В тот день я видел, как глядел на себя в зеркало Никита, как породисто и значительно переменялось его лицо, когда он застегивал красный ворот ротмистрского мундира, оправлял зеленый сюртук, поводил плечами с тусклыми золотыми эполетами. Я и сам на него любовался: как же все это на самом деле красиво! Да и седина в черных волосах придавала молодому знакомому лицу некое незнакомое, с трудом определяемое, демонически-таинственно-страстное выражение.
Никита приехал, посмотрел фотопробы. Картинки ему явно понравились: с этого момента наша поувядшая было дружба упруго крутанулась на новый виток.
По этому случаю немедленно поехали в Дом кино, в ресторан, сели за стол.
Никита уже тогда был тот самый Никита, которого и сегодня все так хорошо знают. Уже тогда весь ресторан на нас смотрел, а я прекрасно понимал, что эти взгляды вовсе не к моей персоне относятся. Со стороны, наверное, мы, еще ничего не сделав, всего лишь только начав вместе работать, в глазах других уже образовали некое странное содружество таких, знаете ли, московских суперкомильфо, золотой, знаете ли, московской молодежи тех лет… Нечто на манер сегодняшних «новых русских», но совсем-совсем других.
Все наши разговоры во время «Станционного смотрителя», с чего бы они ни начинались и чем бы ни заканчивались, в конечном счете, помнится, почти всегда неминуемо сводились к тому, что Никита по-режиссерски рассказывал (изумительно артистически попутно проигрывая все роли: мужские, женские, детей, животных, облаков и деревьев) какую-нибудь картину, которая ему нравилась или которую сам собирался когда-нибудь поставить (тогда он впервые поделился со мной, что хочет на какое-то время сильно притормозить свое актерство и профессионально заняться одной режиссурой).
Мне кажется, нам было интересно друг с другом.

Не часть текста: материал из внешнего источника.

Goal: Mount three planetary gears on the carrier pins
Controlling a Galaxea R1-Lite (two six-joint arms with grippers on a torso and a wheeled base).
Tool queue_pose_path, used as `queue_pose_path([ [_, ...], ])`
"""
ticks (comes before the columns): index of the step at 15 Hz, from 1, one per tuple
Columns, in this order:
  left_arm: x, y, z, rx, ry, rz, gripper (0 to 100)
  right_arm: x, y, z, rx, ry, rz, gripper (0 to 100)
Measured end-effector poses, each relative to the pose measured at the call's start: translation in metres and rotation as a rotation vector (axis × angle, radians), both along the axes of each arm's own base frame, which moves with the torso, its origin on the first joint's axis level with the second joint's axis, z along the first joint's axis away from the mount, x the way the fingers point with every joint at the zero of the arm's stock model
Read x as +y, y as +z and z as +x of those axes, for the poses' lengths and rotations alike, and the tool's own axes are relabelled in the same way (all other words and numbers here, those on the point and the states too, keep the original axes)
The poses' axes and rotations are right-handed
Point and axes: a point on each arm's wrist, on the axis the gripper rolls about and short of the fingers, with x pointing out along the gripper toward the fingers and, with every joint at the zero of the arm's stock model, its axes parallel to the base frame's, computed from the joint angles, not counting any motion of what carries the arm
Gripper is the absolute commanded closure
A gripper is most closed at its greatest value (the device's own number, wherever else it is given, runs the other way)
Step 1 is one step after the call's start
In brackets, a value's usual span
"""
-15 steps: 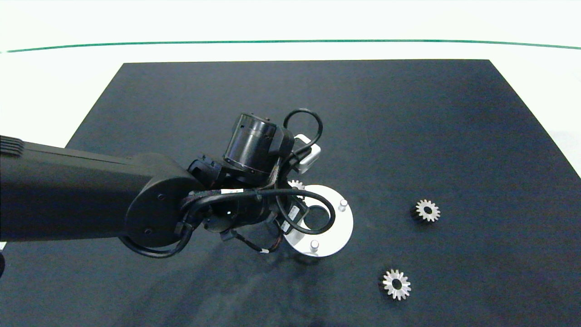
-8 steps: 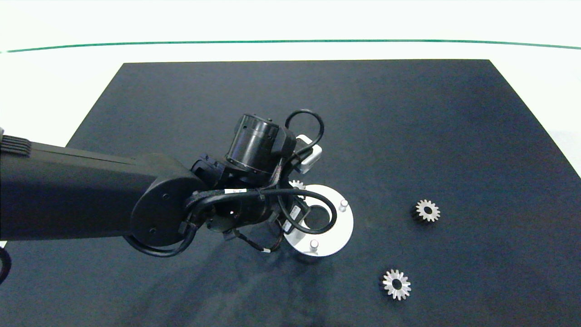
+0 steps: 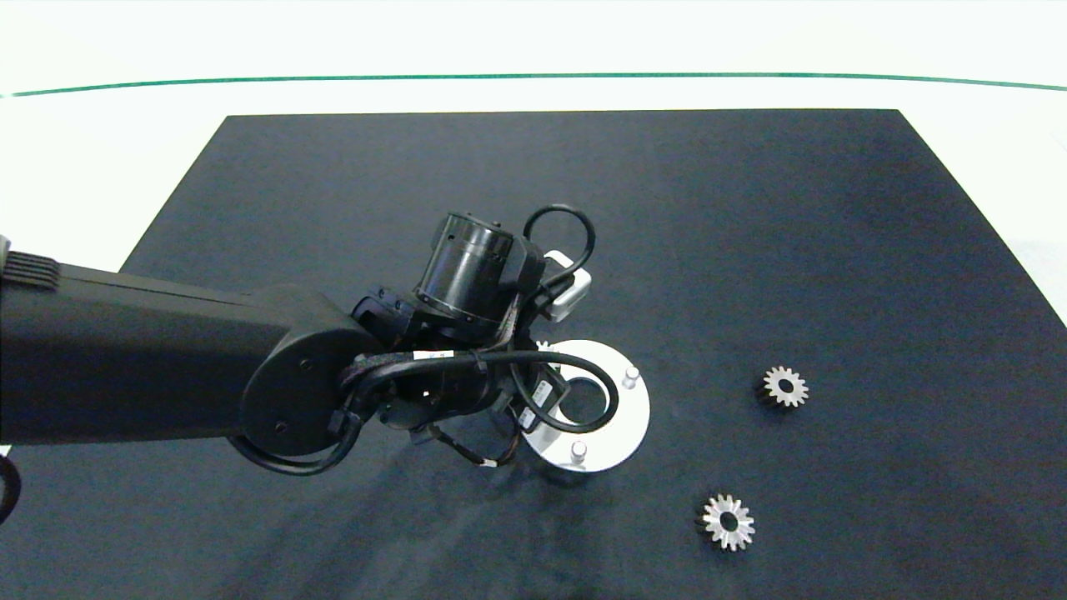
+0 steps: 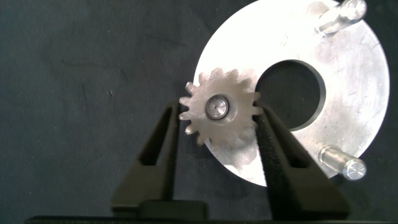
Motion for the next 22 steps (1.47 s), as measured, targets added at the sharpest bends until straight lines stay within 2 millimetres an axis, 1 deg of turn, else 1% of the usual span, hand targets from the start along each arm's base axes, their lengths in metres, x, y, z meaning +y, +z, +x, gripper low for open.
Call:
queue_pose_path([
  [5, 0.003, 0.003, -0.002, 0.001, 0.0, 0.004, 0, 0.0, 0.0, 0.0, -0.002, 0.002, -0.002, 0],
  [6, 0.007, 0.007, -0.005, 0.007, 0.003, 0.011, 0, 0.0, 0.001, 0.0, -0.004, 0.01, -0.014, 0],
  [8, 0.024, 0.025, -0.017, 0.031, 0.015, 0.033, 0, 0.0, 0.001, 0.0, -0.002, 0.02, -0.029, 0],
  [10, 0.047, 0.05, -0.037, 0.041, 0.031, 0.031, 0, 0.0, 0.004, 0.002, 0.003, 0.022, -0.03, 0],
  [11, 0.061, 0.062, -0.05, 0.042, 0.042, 0.022, 0, 0.0, 0.009, 0.003, -0.004, 0.023, -0.029, 0],
  [13, 0.096, 0.083, -0.079, 0.032, 0.081, -0.01, 0, 0.0, 0.019, 0.008, 0.004, 0.024, -0.037, 0],
  [15, 0.136, 0.093, -0.107, 0.014, 0.17, -0.069, 0, 0.001, 0.025, 0.022, 0.044, 0.057, -0.052, 0],
  [17, 0.172, 0.094, -0.135, 0.001, 0.28, -0.146, 0, 0.005, 0.027, 0.039, 0.084, 0.216, -0.094, 0],
  [18, 0.185, 0.092, -0.15, -0.001, 0.324, -0.176, 0, 0.007, 0.027, 0.046, 0.103, 0.297, -0.126, 0],
  [20, 0.207, 0.085, -0.179, 0.002, 0.4, -0.231, 0, 0.015, 0.027, 0.066, 0.153, 0.455, -0.172, 0],
  [22, 0.226, 0.078, -0.206, -0.003, 0.494, -0.27, 0, 0.031, 0.026, 0.091, 0.212, 0.558, -0.212, 0],
])
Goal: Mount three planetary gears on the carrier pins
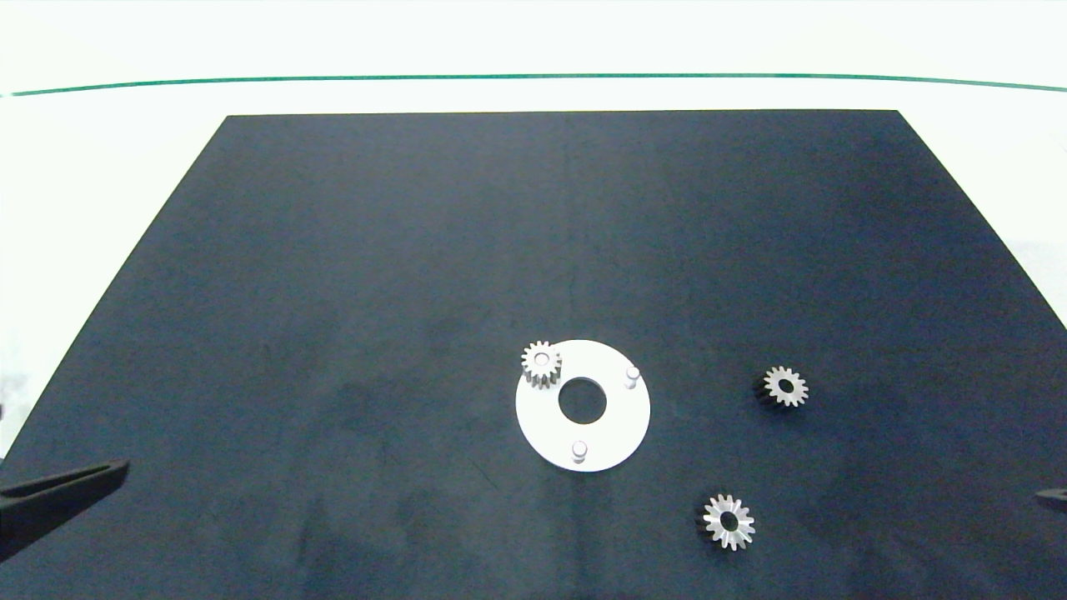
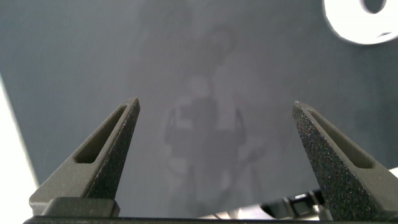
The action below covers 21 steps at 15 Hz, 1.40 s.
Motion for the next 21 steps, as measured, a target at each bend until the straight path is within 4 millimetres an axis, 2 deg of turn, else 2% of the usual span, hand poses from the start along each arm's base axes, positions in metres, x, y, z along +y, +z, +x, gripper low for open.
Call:
queue_pose_path([
  [4, 0.023, -0.011, -0.055, -0.043, 0.157, -0.032, 0, 0.05, -0.01, 0.044, 0.052, 0.094, -0.096, 0],
  [6, 0.028, -0.018, -0.079, -0.061, 0.183, -0.038, 0, 0.078, -0.018, 0.057, 0.059, 0.104, -0.128, 0],
  [9, 0.031, -0.026, -0.099, -0.108, 0.23, -0.052, 0, 0.108, -0.031, 0.067, 0.044, 0.089, -0.203, 0],
  [14, 0.033, -0.039, -0.113, -0.146, 0.241, -0.063, 0, 0.13, -0.048, 0.082, 0.094, 0.01, -0.245, 0],
  [18, 0.034, -0.041, -0.119, -0.165, 0.242, -0.069, 0, 0.138, -0.061, 0.093, 0.141, -0.012, -0.274, 0],
  [21, 0.034, -0.045, -0.121, -0.167, 0.241, -0.07, 0, 0.141, -0.068, 0.099, 0.173, -0.049, -0.266, 6],
])
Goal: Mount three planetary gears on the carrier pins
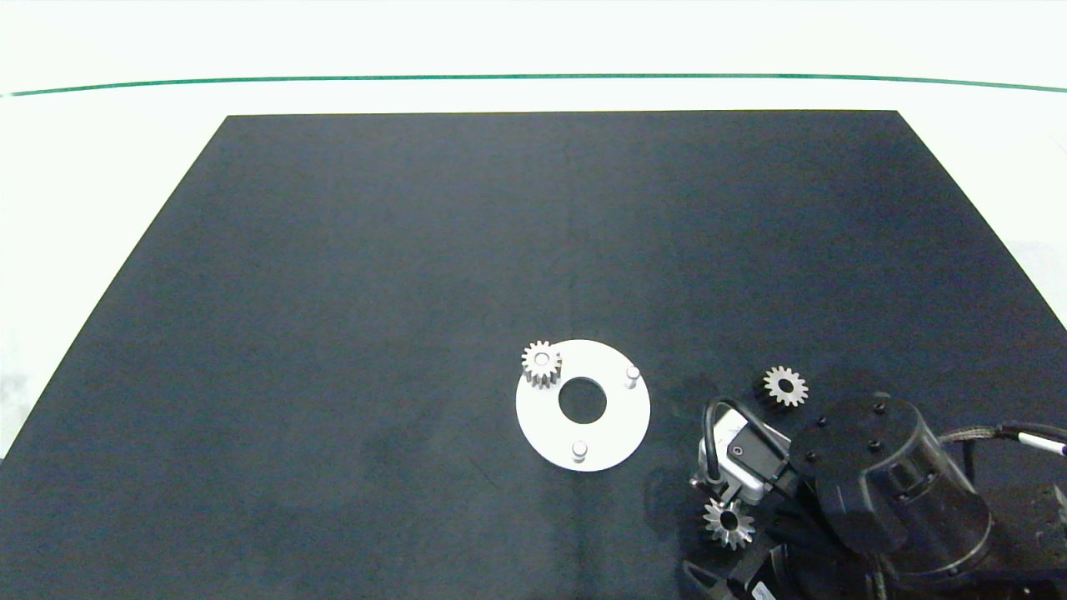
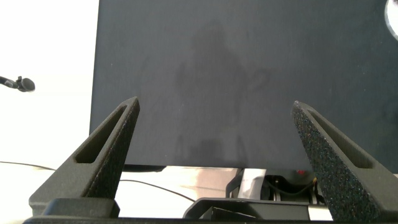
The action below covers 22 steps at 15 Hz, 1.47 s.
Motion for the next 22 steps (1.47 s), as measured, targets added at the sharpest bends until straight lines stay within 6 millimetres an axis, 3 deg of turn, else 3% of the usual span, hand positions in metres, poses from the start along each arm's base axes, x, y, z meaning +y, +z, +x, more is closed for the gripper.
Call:
queue_pose_path([
  [22, 0.0016, -0.007, -0.0065, -0.01, -0.005, -0.003, 0, 0.0056, -0.0076, 0.008, 0.016, -0.013, -0.013, 50],
])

Потому почти каждый день мы сходились вновь — по делу или так. К тому же по стечению обстоятельств оба мы недавно развелись. Наша жизнь текла столь необременительно, весело и свободно, что чуть ли не каждый день мы клялись друг другу, что обстоятельств ее не переменим: никогда, ни за что, ни на ком больше не женимся.
Тем временем начались съемки. Съемки нам тоже были в радость. Никита не играл Минского, а играл в Минского, что, как мне кажется, замечательно верно им было угадано, да и как бы отвечало стилистике той романсовой картины. Вообще все происходившее на съемочной площадке и вокруг нее тоже было полно некоего романтического и таинственного очарования молодых дней, недосказанностей, забавно рифмуясь с нежной пушкинской историей соблазнений, тайных увозов кем-то кого-то куда-то. Мы были самонадеянны, молоды, смелы, полны веры в себя, друг в друга, в свою звезду, в удачу…
Снимали только во вторую смену — утром отсыпались. Наш директор Виктор Исаакович Цируль уже хорошо знал, что первые смены нечего и пытаться назначать. Зато ровно в два Никита, свежий, отменно выспавшийся, уже был на гриме, в четыре — съемка. Но уже к восьми у Никиты, а вслед за ним и у меня, загорался в глазах шальной, куражный огонек. «Перерыв, — просил Никита. — Поправим грим». Мы выходили из павильона, звонили в ресторан Дома кино. Никита заказывал ужин, я зачарованно слушал, как диктует он в трубку сегодняшнее наше меню, понимая, что немедленно нужно сворачиваться. Заказ был полон всевозможных подробностей и уточнений: чтобы икра обязательно была паюсная, а не зернистая, чтобы в салат натерли сыру, и не вздумали тереть пошехонского, а обязательно советского, твердого, а если уж нет советского, чтобы обязательно послали в Елисеевский, там точно есть швейцарский, тоже в дырках, и чтобы не вздумали бухнуть в салат майонезу, а сметану, конечно же, в отдельном соуснике… Пока Никита излагал все это, мое слюноотделение набирало такую силу, что меня начинало пошатывать; продолжать дальше съемку ни у него, ни у меня не было никаких сил: сверхматериальные картины предстоящего напрочь вытесняли легкокрылые, воздушные, почти бесплотные образы незабвенного Александра Сергеевича…
Мы кое-как завершали дела текущего съемочного дня, с разбегу впрыгивали к Никите в машину. «Обстоятельства суть наши деспоты…» — извинительно по отношению к столь стремительно покинутому нами великому автору, обращался в историческое пространство Никита. Он очень любил эти нащокинские слова, с которыми тот некогда разменял сторублевую ассигнацию, подарок Пушкина, к тому времени покойного уже его друга.